■ **TASK TO CARRY OUT**
In the records below, find the line with "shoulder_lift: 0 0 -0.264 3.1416" and the line with "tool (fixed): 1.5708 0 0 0"; return exactly those lines and every line between them.

-------------------------

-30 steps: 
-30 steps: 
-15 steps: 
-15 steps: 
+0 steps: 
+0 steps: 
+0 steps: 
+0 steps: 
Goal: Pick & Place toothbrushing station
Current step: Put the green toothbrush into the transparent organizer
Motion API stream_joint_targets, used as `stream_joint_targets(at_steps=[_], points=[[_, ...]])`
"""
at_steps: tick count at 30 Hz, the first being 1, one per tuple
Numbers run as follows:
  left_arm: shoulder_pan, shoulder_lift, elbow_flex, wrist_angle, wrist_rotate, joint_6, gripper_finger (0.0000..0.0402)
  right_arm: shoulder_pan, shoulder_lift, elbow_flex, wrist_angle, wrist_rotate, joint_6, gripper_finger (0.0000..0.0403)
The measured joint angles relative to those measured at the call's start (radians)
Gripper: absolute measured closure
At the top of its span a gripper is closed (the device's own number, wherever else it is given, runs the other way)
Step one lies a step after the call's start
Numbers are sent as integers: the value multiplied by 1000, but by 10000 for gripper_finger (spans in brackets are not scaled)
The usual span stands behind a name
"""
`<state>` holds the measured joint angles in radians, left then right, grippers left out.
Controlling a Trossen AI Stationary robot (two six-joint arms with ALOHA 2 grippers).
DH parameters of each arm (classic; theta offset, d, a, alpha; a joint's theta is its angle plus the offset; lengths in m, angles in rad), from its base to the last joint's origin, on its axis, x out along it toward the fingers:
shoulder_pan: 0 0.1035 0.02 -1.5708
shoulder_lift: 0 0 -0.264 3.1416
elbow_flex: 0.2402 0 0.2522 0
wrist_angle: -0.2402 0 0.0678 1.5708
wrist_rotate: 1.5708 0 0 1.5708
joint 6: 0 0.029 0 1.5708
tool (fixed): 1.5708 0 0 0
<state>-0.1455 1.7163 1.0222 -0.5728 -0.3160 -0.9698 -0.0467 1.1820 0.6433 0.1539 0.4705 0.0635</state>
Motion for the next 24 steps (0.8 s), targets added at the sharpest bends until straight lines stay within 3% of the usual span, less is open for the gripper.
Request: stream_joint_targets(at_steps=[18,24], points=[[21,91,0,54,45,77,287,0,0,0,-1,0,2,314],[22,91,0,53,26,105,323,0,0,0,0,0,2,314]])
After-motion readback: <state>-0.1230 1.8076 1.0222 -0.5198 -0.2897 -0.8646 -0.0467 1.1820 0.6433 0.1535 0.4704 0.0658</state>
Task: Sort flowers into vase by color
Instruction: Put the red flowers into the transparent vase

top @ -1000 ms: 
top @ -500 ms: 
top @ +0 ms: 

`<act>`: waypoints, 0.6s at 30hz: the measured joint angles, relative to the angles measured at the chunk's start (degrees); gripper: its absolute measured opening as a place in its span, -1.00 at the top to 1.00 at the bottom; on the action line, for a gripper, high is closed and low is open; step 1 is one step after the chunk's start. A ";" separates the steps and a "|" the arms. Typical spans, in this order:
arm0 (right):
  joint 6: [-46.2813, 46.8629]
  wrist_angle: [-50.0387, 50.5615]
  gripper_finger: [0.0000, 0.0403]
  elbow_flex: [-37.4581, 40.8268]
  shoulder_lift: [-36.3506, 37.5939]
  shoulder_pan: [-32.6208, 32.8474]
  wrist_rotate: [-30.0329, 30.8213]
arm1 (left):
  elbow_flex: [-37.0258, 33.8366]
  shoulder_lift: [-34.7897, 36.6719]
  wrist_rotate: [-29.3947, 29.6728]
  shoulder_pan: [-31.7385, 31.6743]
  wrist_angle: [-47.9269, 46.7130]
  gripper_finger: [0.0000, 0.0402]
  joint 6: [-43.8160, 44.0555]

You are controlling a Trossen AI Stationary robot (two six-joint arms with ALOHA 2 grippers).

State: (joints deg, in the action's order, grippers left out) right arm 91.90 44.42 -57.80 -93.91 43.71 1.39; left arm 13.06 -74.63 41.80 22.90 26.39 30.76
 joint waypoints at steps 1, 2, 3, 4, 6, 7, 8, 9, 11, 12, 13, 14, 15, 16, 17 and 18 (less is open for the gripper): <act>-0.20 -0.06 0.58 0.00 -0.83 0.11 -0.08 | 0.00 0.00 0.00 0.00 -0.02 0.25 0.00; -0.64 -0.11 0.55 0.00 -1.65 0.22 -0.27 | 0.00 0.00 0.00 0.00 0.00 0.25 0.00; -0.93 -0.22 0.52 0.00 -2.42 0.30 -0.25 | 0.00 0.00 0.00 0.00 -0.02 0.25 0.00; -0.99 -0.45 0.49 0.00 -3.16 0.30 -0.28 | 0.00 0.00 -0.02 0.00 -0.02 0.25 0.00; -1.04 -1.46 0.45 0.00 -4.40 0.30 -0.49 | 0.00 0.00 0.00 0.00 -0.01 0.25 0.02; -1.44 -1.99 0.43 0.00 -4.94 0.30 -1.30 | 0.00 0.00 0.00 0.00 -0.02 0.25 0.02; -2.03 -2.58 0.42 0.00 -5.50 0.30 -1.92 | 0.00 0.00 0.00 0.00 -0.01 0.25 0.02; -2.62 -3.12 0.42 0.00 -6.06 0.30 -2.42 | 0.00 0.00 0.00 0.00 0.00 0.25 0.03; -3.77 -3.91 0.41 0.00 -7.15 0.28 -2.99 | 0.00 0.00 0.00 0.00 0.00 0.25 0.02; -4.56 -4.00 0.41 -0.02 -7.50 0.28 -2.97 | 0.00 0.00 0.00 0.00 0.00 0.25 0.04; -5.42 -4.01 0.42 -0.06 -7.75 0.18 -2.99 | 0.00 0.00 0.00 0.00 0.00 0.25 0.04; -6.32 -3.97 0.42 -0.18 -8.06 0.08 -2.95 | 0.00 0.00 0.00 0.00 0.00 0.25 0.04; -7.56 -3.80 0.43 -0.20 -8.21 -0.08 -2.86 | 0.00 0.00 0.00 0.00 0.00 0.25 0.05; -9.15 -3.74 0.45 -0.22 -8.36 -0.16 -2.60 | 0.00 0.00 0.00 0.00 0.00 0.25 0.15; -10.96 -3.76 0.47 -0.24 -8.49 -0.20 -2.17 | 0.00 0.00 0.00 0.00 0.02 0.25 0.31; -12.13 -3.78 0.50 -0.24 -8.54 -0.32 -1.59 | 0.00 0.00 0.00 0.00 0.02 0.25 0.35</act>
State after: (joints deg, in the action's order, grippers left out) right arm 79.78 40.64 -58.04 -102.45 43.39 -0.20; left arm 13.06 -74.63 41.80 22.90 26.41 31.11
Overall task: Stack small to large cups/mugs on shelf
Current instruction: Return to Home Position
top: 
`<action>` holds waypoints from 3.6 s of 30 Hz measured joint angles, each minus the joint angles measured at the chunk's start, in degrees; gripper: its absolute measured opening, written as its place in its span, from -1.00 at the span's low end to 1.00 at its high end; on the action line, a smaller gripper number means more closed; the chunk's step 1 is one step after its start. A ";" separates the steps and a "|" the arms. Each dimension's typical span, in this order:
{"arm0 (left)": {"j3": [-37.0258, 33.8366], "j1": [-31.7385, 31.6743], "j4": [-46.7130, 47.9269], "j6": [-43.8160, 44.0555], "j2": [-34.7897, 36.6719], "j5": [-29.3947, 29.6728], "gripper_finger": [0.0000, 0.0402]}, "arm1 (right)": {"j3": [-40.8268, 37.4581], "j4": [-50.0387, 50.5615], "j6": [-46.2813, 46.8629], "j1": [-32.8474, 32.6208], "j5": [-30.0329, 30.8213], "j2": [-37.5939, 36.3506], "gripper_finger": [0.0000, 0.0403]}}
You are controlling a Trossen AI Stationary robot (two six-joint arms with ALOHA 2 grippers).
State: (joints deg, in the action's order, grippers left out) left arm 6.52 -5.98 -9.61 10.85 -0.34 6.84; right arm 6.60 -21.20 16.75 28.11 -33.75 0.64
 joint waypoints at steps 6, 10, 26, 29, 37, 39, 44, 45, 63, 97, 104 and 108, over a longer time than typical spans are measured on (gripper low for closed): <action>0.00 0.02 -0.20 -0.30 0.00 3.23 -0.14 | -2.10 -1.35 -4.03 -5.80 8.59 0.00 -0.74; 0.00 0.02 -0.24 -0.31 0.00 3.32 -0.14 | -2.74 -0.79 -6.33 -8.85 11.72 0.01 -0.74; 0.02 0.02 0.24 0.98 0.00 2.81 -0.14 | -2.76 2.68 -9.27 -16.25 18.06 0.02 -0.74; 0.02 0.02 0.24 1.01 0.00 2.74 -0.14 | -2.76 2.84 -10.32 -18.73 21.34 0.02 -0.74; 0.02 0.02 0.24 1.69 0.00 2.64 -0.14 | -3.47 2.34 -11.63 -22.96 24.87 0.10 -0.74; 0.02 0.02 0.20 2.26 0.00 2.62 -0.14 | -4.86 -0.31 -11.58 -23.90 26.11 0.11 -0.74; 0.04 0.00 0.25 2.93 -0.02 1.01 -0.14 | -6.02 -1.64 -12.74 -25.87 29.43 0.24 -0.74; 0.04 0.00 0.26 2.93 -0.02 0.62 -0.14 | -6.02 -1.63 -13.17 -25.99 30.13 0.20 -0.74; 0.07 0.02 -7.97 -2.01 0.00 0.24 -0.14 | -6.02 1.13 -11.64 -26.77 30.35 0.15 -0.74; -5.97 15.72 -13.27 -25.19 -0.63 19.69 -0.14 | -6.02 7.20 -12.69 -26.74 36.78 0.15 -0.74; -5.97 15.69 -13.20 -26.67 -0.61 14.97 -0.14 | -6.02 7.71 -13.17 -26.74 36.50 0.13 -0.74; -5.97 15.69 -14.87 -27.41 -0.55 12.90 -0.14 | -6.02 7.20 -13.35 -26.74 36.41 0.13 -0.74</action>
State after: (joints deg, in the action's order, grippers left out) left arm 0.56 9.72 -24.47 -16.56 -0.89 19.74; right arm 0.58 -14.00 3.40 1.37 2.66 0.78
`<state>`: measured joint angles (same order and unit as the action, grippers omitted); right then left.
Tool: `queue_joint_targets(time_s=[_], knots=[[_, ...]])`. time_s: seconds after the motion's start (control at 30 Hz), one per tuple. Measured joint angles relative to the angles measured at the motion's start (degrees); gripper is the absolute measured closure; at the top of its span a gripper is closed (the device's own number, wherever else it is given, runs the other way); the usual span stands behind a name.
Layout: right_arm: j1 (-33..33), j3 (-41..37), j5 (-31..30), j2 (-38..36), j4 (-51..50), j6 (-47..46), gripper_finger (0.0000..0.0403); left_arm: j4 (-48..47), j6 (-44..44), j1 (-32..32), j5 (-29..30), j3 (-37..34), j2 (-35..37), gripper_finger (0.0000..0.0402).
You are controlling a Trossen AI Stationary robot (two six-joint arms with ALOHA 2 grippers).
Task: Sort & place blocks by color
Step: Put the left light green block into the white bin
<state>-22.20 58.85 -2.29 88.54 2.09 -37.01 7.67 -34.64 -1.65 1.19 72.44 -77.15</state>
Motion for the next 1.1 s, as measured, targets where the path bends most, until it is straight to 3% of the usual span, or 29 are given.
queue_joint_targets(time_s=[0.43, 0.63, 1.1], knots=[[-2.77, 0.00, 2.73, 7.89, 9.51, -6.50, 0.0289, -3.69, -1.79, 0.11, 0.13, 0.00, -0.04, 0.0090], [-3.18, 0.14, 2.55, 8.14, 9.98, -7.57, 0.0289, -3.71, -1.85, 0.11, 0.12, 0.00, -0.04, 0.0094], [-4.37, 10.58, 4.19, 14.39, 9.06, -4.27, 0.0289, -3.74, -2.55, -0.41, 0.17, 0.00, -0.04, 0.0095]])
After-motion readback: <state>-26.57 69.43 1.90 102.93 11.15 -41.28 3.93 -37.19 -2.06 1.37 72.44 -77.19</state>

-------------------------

■ **EXERCISE SOLUTION**
shoulder_lift: 0 0 -0.264 3.1416
elbow_flex: 0.2402 0 0.2522 0
wrist_angle: -0.2402 0 0.0678 1.5708
wrist_rotate: 1.5708 0 0 1.5708
joint 6: 0 0.029 0 1.5708
tool (fixed): 1.5708 0 0 0

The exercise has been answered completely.